TUNISI (TUNISIA) (ITALPRESS) – La sezione penale della Corte d’appello di Tunisi competente per i procedimenti in materia di terrorismo ha inasprito le condanne nei confronti dell’ex procuratore della Repubblica Béchir Akremi, del dirigente del movimento Ennahda Habib Ellouze e di Hassan Ben Brik, membro del gruppo Ansar al-Sharia, nell’ambito di due procedimenti distinti relativi alle irregolarità che avrebbero caratterizzato le indagini sull’omicidio del politico e oppositore tunisino Chokri Belaid, secondo quanto riferito da autorevoli fonti giornalistiche tunisine.

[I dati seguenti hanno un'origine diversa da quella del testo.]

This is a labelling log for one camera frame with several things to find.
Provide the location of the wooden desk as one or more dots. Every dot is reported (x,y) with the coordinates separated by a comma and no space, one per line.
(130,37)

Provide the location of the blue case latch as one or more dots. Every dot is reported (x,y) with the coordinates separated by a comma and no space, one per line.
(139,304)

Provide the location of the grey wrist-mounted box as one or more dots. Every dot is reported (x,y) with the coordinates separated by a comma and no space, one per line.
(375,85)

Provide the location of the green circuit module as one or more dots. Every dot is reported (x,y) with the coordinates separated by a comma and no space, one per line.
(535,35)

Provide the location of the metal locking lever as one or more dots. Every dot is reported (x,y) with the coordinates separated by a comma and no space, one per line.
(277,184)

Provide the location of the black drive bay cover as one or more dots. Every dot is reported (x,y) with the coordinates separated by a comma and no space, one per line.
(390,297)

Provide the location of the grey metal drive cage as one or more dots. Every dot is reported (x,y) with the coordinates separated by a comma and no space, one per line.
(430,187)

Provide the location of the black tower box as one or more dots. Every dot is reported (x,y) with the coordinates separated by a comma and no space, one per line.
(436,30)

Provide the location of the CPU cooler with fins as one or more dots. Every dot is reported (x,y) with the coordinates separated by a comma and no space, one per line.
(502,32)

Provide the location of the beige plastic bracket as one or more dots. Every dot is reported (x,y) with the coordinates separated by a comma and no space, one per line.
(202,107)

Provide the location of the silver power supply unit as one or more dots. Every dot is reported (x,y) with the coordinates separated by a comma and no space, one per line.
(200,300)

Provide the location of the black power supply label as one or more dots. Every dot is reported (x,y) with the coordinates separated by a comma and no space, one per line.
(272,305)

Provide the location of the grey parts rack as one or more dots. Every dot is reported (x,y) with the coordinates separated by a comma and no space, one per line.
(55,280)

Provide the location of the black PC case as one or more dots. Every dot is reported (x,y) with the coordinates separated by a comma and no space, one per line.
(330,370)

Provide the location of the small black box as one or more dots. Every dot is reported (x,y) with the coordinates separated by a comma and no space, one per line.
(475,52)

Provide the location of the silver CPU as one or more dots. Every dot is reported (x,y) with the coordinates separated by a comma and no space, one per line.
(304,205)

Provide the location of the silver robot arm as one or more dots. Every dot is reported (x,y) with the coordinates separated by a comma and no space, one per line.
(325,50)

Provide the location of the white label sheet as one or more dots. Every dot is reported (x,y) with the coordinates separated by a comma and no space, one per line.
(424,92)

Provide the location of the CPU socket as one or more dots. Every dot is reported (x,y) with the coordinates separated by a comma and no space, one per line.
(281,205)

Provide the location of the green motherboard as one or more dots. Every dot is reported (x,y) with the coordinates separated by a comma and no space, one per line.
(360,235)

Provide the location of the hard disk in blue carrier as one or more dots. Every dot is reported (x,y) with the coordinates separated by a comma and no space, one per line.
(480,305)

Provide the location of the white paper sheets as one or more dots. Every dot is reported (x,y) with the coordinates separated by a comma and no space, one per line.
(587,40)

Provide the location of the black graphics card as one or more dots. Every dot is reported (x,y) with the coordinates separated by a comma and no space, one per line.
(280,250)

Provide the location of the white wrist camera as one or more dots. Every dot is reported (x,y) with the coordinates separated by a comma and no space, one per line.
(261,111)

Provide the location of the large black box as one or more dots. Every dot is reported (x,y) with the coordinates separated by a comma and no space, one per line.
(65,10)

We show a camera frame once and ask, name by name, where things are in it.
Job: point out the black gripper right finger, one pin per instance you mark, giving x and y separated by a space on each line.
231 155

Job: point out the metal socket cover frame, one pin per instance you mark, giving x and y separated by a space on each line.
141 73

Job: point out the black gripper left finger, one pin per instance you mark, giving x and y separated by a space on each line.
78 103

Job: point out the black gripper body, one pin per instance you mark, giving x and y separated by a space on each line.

La Corte ha aumentato la pena complessiva inflitta a Béchir Akremi da 23 a 29 anni di reclusione, per accuse legate all’omesso adempimento dei doveri d’ufficio al fine di favorire un indagato, all’occultamento della verità mediante abuso delle funzioni giudiziarie e alla falsificazione. Per Habib Ellouze e Hassan Ben Brik, la pena è stata portata da 13 a 17 anni di carcere ciascuno, per accuse relative al sostegno a persone coinvolte in reati di terrorismo, alla divulgazione di informazioni a loro favore e all’agevolazione della loro sottrazione alla giustizia. La Corte d’appello ha inoltre confermato la misura accessoria della sorveglianza amministrativa nei confronti dei tre imputati, che sarà applicata al termine dell’esecuzione delle rispettive pene detentive. Chokri Belaid, esponente di rilievo dell’opposizione tunisina, è stato assassinato il 6 febbraio 2013 a Tunisi.
La sua uccisione è considerata uno degli eventi più significativi del periodo successivo alla rivoluzione tunisina del 2011 e ha segnato profondamente il dibattito politico e giudiziario nel Paese.